[Stored dataset items]
+-------+
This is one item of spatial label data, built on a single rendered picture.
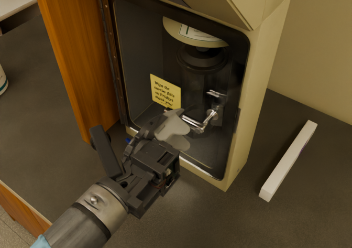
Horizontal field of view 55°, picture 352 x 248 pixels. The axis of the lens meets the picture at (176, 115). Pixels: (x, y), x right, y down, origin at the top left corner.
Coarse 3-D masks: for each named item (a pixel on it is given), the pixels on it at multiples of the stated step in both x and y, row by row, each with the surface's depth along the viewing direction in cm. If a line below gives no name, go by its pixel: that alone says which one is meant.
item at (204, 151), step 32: (128, 0) 59; (128, 32) 65; (160, 32) 59; (192, 32) 55; (224, 32) 51; (128, 64) 72; (160, 64) 65; (192, 64) 60; (224, 64) 55; (128, 96) 80; (192, 96) 65; (224, 96) 60; (224, 128) 65; (192, 160) 80; (224, 160) 72
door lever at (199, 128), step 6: (168, 108) 65; (210, 114) 64; (216, 114) 64; (186, 120) 63; (192, 120) 63; (204, 120) 63; (210, 120) 63; (192, 126) 62; (198, 126) 62; (204, 126) 62; (198, 132) 62
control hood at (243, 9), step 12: (168, 0) 51; (192, 0) 43; (204, 0) 40; (216, 0) 37; (228, 0) 36; (240, 0) 38; (252, 0) 41; (264, 0) 44; (204, 12) 48; (216, 12) 44; (228, 12) 41; (240, 12) 39; (252, 12) 43; (240, 24) 45; (252, 24) 45
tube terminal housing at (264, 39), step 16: (160, 0) 56; (272, 0) 47; (288, 0) 54; (208, 16) 52; (272, 16) 50; (256, 32) 49; (272, 32) 54; (256, 48) 51; (272, 48) 59; (256, 64) 55; (272, 64) 64; (256, 80) 59; (240, 96) 59; (256, 96) 65; (240, 112) 62; (256, 112) 71; (128, 128) 93; (240, 128) 66; (240, 144) 72; (240, 160) 81; (208, 176) 83
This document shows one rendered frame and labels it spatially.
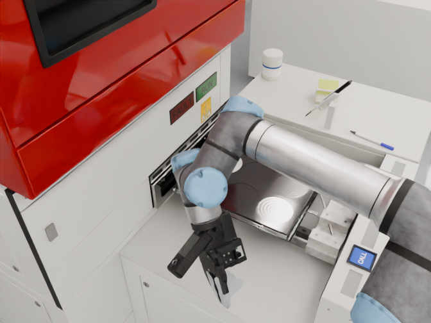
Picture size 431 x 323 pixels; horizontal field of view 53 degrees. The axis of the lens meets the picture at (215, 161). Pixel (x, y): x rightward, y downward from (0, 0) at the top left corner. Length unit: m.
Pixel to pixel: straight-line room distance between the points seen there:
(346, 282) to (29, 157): 0.70
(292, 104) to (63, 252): 0.87
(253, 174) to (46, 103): 0.71
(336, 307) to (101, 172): 0.59
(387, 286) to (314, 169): 0.21
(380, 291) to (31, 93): 0.61
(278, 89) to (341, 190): 0.90
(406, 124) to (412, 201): 0.83
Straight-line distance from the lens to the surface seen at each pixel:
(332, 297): 0.99
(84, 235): 1.07
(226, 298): 0.99
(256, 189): 1.26
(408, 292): 0.68
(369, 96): 1.61
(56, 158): 0.83
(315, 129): 1.40
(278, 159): 0.76
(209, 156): 0.80
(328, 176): 0.73
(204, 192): 0.78
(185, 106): 1.23
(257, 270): 1.17
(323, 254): 1.16
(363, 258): 1.07
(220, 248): 0.94
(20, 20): 0.71
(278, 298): 1.13
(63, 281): 1.10
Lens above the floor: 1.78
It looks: 41 degrees down
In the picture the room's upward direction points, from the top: straight up
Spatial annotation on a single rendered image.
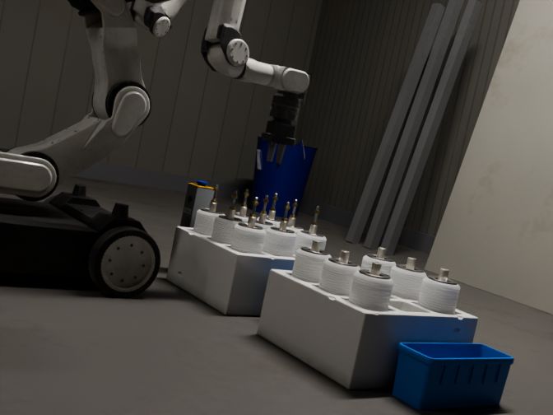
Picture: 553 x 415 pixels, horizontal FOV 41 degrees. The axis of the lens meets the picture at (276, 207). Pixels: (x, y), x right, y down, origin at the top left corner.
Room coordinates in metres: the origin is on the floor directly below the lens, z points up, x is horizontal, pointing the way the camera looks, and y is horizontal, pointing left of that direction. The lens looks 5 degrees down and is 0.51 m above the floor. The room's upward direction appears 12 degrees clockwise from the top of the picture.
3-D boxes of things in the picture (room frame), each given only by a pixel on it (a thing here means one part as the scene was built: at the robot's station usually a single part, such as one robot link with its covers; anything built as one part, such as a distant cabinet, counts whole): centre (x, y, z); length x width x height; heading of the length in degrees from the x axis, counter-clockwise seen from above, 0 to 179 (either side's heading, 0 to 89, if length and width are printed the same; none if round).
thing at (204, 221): (2.35, 0.20, 0.16); 0.10 x 0.10 x 0.18
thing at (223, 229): (2.25, 0.13, 0.16); 0.10 x 0.10 x 0.18
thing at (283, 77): (2.29, 0.05, 0.71); 0.13 x 0.09 x 0.07; 131
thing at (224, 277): (2.32, 0.04, 0.09); 0.39 x 0.39 x 0.18; 36
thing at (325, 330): (1.87, -0.29, 0.09); 0.39 x 0.39 x 0.18; 36
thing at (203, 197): (2.51, 0.27, 0.16); 0.07 x 0.07 x 0.31; 36
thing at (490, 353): (1.68, -0.48, 0.06); 0.30 x 0.11 x 0.12; 126
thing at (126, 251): (2.02, 0.39, 0.10); 0.20 x 0.05 x 0.20; 126
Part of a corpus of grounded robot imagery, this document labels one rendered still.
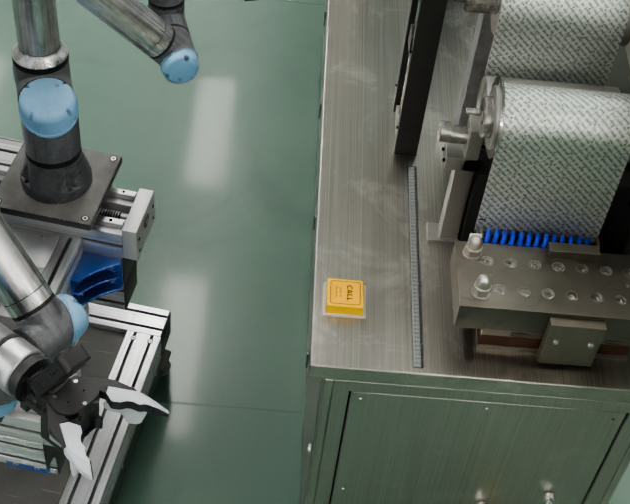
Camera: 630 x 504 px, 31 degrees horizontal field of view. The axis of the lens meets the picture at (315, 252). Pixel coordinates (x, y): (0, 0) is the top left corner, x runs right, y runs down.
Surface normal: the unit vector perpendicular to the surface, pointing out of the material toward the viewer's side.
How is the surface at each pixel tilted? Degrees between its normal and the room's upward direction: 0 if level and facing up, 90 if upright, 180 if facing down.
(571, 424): 90
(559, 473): 90
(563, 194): 90
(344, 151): 0
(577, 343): 90
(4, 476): 0
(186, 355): 0
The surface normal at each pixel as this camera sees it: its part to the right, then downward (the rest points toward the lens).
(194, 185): 0.08, -0.68
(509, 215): -0.04, 0.73
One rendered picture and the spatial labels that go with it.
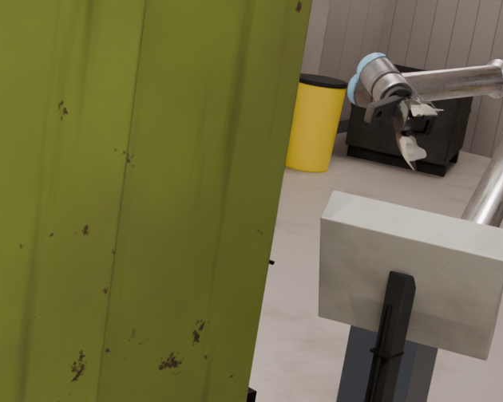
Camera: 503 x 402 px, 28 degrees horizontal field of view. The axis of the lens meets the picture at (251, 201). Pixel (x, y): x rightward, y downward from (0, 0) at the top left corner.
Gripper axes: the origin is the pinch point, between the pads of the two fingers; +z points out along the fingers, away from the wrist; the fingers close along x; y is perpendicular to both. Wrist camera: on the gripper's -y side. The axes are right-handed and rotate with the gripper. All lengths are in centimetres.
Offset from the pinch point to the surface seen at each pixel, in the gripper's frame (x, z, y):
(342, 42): 247, -562, 275
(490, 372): 164, -82, 132
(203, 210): -14, 46, -68
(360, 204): -8.6, 36.0, -33.4
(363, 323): 17, 40, -26
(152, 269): -8, 53, -77
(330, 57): 255, -547, 259
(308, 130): 247, -410, 187
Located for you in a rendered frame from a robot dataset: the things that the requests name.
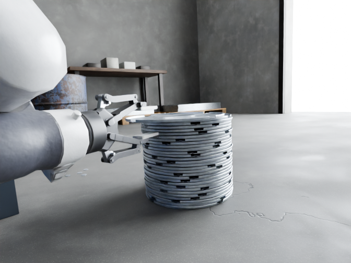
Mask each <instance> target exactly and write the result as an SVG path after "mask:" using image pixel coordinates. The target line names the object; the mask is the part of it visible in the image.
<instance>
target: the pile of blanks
mask: <svg viewBox="0 0 351 263"><path fill-rule="evenodd" d="M231 120H232V116H231V117H230V118H226V119H220V120H215V121H204V122H188V123H141V132H142V134H143V133H146V132H158V133H159V135H157V136H153V137H149V141H148V142H146V143H143V144H142V148H143V156H144V157H143V162H144V179H145V185H146V196H147V198H148V199H149V200H150V201H153V203H155V204H157V205H160V206H163V207H167V208H173V209H200V208H207V207H211V206H214V205H217V204H219V203H222V202H224V201H226V200H227V199H228V198H229V197H230V196H231V194H232V190H233V183H232V179H233V175H232V143H231V135H232V133H231V131H232V127H231ZM218 202H219V203H218Z"/></svg>
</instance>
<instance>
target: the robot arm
mask: <svg viewBox="0 0 351 263"><path fill-rule="evenodd" d="M66 73H67V63H66V48H65V45H64V43H63V41H62V39H61V37H60V35H59V34H58V32H57V30H56V29H55V27H54V26H53V25H52V24H51V22H50V21H49V20H48V19H47V17H46V16H45V15H44V14H43V12H42V11H41V10H40V9H39V8H38V6H37V5H36V4H35V3H34V1H33V0H0V184H2V183H5V182H9V181H12V180H15V179H18V178H21V177H24V176H26V175H28V174H30V173H32V172H34V171H37V170H41V171H42V172H43V174H44V175H45V176H46V177H47V179H48V180H49V181H50V182H51V183H53V182H56V181H59V180H61V179H62V178H63V176H64V175H65V174H66V172H67V171H68V169H69V168H70V167H72V166H73V165H74V164H75V162H77V161H79V160H80V159H82V158H83V157H84V156H85V155H87V154H90V153H94V152H97V151H100V152H101V153H102V156H103V157H102V158H101V162H104V163H114V162H115V161H116V160H117V159H119V158H123V157H127V156H131V155H134V154H138V153H140V152H141V148H140V145H141V144H143V143H146V142H148V141H149V137H153V136H157V135H159V133H158V132H152V131H149V132H146V133H143V134H139V135H135V136H133V138H131V137H126V136H122V135H119V131H118V121H119V120H121V119H122V118H123V117H124V116H126V115H128V114H129V113H131V112H132V111H143V110H153V109H158V106H146V102H138V101H137V95H136V94H127V95H117V96H111V95H108V94H97V95H96V96H95V99H96V100H97V101H98V104H97V108H95V109H94V110H92V111H83V112H80V111H78V110H70V109H61V110H43V111H39V110H35V108H34V106H33V104H32V103H31V101H30V100H31V99H33V98H34V97H36V96H38V95H40V94H43V93H45V92H47V91H50V90H52V89H53V88H54V87H55V86H56V85H57V84H58V83H59V81H60V80H61V79H62V78H63V77H64V76H65V75H66ZM123 101H128V102H129V103H128V104H126V105H124V106H122V107H121V108H119V109H117V110H115V111H113V112H111V113H110V112H108V111H107V110H106V109H105V106H108V105H109V104H111V103H113V102H123ZM115 141H117V142H123V143H127V144H132V147H130V148H125V149H121V150H116V151H109V149H110V147H111V146H112V145H113V143H114V142H115Z"/></svg>
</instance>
+-------+
Your instructions:
Give back exactly, and solely, the section of the data above bounded by the line containing "door lever at" and the line containing "Spatial annotation on", both bounding lines included and pictures omitted.

Result for this exercise:
door lever at (199, 128), step 6: (168, 108) 65; (210, 114) 64; (216, 114) 64; (186, 120) 63; (192, 120) 63; (204, 120) 63; (210, 120) 63; (192, 126) 62; (198, 126) 62; (204, 126) 62; (198, 132) 62
control hood at (243, 9), step 12: (168, 0) 51; (192, 0) 43; (204, 0) 40; (216, 0) 37; (228, 0) 36; (240, 0) 38; (252, 0) 41; (264, 0) 44; (204, 12) 48; (216, 12) 44; (228, 12) 41; (240, 12) 39; (252, 12) 43; (240, 24) 45; (252, 24) 45
tube terminal housing at (264, 39), step 16: (160, 0) 56; (272, 0) 47; (288, 0) 54; (208, 16) 52; (272, 16) 50; (256, 32) 49; (272, 32) 54; (256, 48) 51; (272, 48) 59; (256, 64) 55; (272, 64) 64; (256, 80) 59; (240, 96) 59; (256, 96) 65; (240, 112) 62; (256, 112) 71; (128, 128) 93; (240, 128) 66; (240, 144) 72; (240, 160) 81; (208, 176) 83
This document shows one rendered frame and labels it spatially.
Picture size 431 x 323 pixels; horizontal field of view 53 degrees. The axis of the lens meets the picture at (215, 161). Pixel (x, y): x rightward, y downward from (0, 0) at the top left corner. Length unit: m.
Pixel to pixel: straight-line room distance between the points seen there:
(346, 282) to (29, 157): 0.70
(292, 104) to (63, 252): 0.87
(253, 174) to (46, 103): 0.71
(336, 307) to (101, 172): 0.59
(387, 286) to (314, 169): 0.21
(380, 291) to (31, 93): 0.61
(278, 89) to (341, 190): 0.90
(406, 124) to (412, 201): 0.83
Straight-line distance from the lens to the surface seen at each pixel:
(332, 297): 0.99
(84, 235): 1.07
(226, 298): 0.99
(256, 189): 1.26
(408, 292): 0.68
(369, 96): 1.61
(56, 158): 0.83
(315, 129): 1.40
(278, 159): 0.76
(209, 156): 0.80
(328, 176): 0.73
(204, 192): 0.78
(185, 106): 1.23
(257, 270): 1.17
(323, 254): 1.16
(363, 258): 1.07
(220, 248): 0.94
(20, 20): 0.71
(278, 298): 1.13
(63, 281): 1.10
Lens above the floor: 1.78
It looks: 41 degrees down
In the picture the room's upward direction points, from the top: straight up
Spatial annotation on a single rendered image.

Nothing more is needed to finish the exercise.